Tüm dünyanın diziler sayesinde bizi yanlış anlaması da mümkün. Biz dizilerde gösterildiği gibi gerçekten biz entrika dolu bir toplum muyuz?
Evet, doğrudur, toplumumuzda biraz şark kurnazlığı vardır, sonra toplumsal çatışmalarımız da son zamanlarda özellikle iktidar tarafından körüklendiği için biraz gün yüzüne çıktı, ama galiba dizilerde gösterildiği kadar da abartılı bir durumumuz yok.
Ama dizi sektörünün bunca popüler olmasının avantajını kullanmamız lazım.
Bu dediğimi Amerikalılar yapıyorlar. Konjonktür neyi gerektiriyorsa, kendi dizilerinde istedikleri mesajları veriyorlar.
Yıllar önce severek izlediğim bir dizide mesela Rusya’dan aldığımız S400 hava savunma sistemine karşı olduklarını açıkça belirtmişlerdi, bende dizinin büyüsü tamamen yok olmuştu.
Amerikalılar bunu sürekli yapıyorlar. Düne kadar dövüş filmlerinde Türk karakterler başarılı karakterler olarak yer alırken, son zamanlarda Türk karakterlerin daha çok düzenbaz karakterler olarak gösterilmesi de Amerika’nın Türkiye’ye bakış açısındaki değişimin bir ispatı, tüm bu mesajlar birer sübliminal mesaj.
Hatta son günlerin en popüler dizisinde (üç cisim problemi) Suriye’deki bizce terörist olan unsurların kahraman olarak gösterilmesini bile yaptılar.
Amerikan dizilerindeki eşcinsel karakterlerdeki artış, ya da, ne bileyim, Amerikalıların her filmlerinde birer kahraman olarak gösterilmeleri tamamen dizi film ya da uzun metrajlı film sektörünün manipülasyon amacıyla kullanılmasından kaynaklanıyor.

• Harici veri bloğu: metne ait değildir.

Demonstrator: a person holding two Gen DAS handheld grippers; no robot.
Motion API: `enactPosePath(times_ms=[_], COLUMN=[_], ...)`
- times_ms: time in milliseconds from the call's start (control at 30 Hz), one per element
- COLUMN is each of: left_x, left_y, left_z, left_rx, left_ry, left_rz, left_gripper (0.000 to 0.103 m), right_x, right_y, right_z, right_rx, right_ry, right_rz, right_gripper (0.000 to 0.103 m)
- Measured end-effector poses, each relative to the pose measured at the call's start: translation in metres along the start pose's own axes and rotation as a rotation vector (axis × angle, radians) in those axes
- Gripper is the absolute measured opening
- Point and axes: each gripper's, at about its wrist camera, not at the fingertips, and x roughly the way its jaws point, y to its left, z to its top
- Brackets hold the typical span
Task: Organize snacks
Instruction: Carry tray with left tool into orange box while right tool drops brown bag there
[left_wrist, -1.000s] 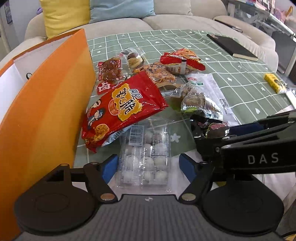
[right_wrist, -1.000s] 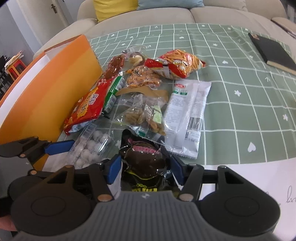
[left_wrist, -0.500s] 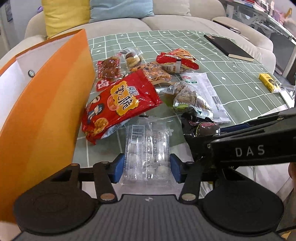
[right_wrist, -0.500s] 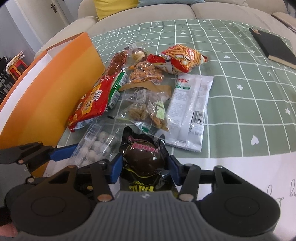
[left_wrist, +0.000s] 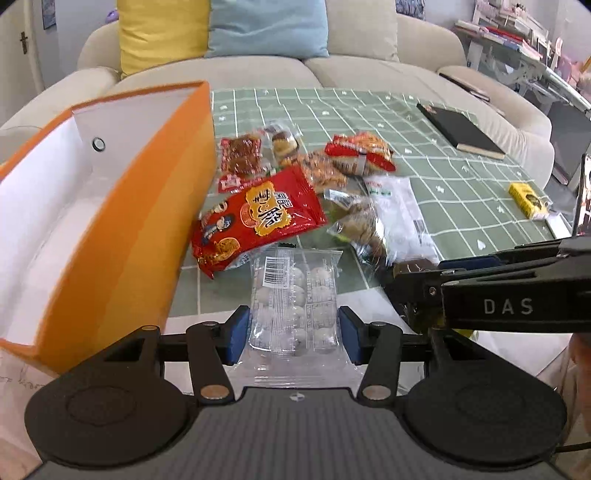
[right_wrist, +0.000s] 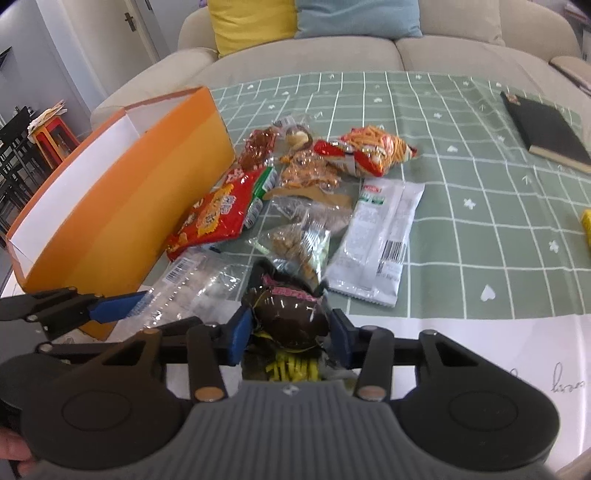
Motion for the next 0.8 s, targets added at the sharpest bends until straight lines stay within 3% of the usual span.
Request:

Tüm dünya Hollywood film sektörünün dünyadaki etkisinin farkında. Doğal olarak da Amerikan devleti bu etkiyi muhtemelen kullanıyordur.

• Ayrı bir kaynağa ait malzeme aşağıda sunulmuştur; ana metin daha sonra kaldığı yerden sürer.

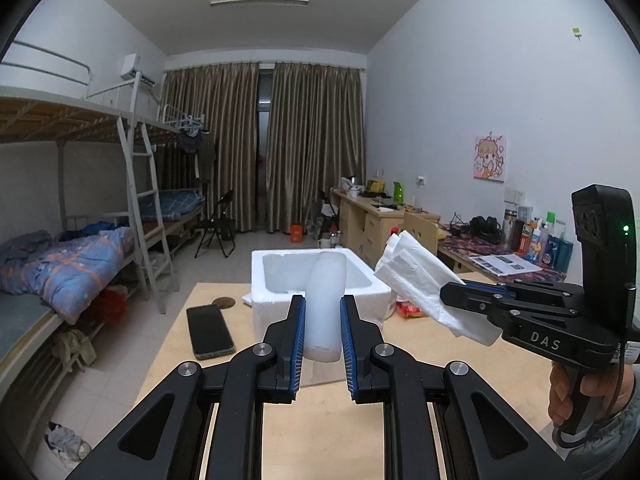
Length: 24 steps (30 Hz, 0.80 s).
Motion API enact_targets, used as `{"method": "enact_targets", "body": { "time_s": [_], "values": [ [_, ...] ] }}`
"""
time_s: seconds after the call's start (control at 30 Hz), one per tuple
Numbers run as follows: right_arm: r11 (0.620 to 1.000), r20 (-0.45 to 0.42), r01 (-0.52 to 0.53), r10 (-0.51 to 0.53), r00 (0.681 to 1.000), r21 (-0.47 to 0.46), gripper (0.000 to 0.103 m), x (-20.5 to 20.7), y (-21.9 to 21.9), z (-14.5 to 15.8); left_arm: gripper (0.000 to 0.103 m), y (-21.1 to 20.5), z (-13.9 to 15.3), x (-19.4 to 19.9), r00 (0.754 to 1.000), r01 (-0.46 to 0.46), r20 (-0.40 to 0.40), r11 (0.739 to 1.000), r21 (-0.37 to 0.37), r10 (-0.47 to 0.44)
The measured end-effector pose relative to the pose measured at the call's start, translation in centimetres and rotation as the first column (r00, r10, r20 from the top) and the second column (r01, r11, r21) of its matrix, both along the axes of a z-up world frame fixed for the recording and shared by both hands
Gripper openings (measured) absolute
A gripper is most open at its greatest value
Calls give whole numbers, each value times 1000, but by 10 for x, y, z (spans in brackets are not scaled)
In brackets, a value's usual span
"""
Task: Organize soft objects
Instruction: 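Carry the tissue with the right tool while the left tool carries the bar over the foam box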
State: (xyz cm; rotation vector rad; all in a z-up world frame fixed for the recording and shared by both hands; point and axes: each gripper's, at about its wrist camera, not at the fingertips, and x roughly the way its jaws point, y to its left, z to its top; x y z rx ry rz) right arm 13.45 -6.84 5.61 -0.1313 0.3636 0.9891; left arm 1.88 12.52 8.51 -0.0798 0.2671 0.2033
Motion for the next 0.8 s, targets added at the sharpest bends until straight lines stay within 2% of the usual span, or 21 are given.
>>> {"method": "enact_targets", "body": {
  "time_s": [0.3, 0.8],
  "values": [
    [1000, 3, 2, -2, 1000, -18, 10, 17, 17, 11, 18, 13, 12, 25, 1000, 0, 17, 1000, 16, -1],
    [999, 6, 20, -20, 1000, -30, 10, 47, 44, 18, 18, 36, 13, 85, 999, 32, -20, 999, 20, -32]
  ]
}}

Bence aynı şeyi devlet olarak bizim de yapmamız gerekli. Ancak bizim devletimizin destek verdiği büyük bütçeli diziler nedense özel firmaların ürettikleri diziler kadar popüler olamıyor. Bunda sanırım devlet politikasının yeterince ince ayarlar ile bu yüksek bütçeli dizilere işlenememesinin büyük etkisi oluyor.
Bu işi özel sektöre bırakmakta fayda var, devletin sadece gerektiğinde film sektörüne destek olması, belki teşvikler vermesi, arada da sadece devlet politikası olarak dünyaya iletmek istediği mesajları şart koşarak başka da bir şeye karışmaması gerekiyor.
Dünya bu işi böyle yapıyor.
Parayı ben veriyorum diye olaya çok müdahil olmak ters tepiyor çünkü.
***
Madem bu bir kültürel savaş, evet bence dizi sektörü de ülkeler arasındaki soğuk savaşın etkili bir silahı konumunda. Evet, soğuk savaş bitmedi, halen daha devam ediyor. Hatta belki de hiç bir zaman bitmeyecek.
Kültürel hegemonya da bu savaşın asıl amacı.
Mademki biz de dizi sektöründe bu kadar başarılıyız, öyleyse bu sektörün avantajlarını kullanmalıyız.
Ancak dizilerin kendi toplumumuzu kötü etkilemesine de izin veremeyiz.
Moskova’dan herkese sevgi ve saygılarımla.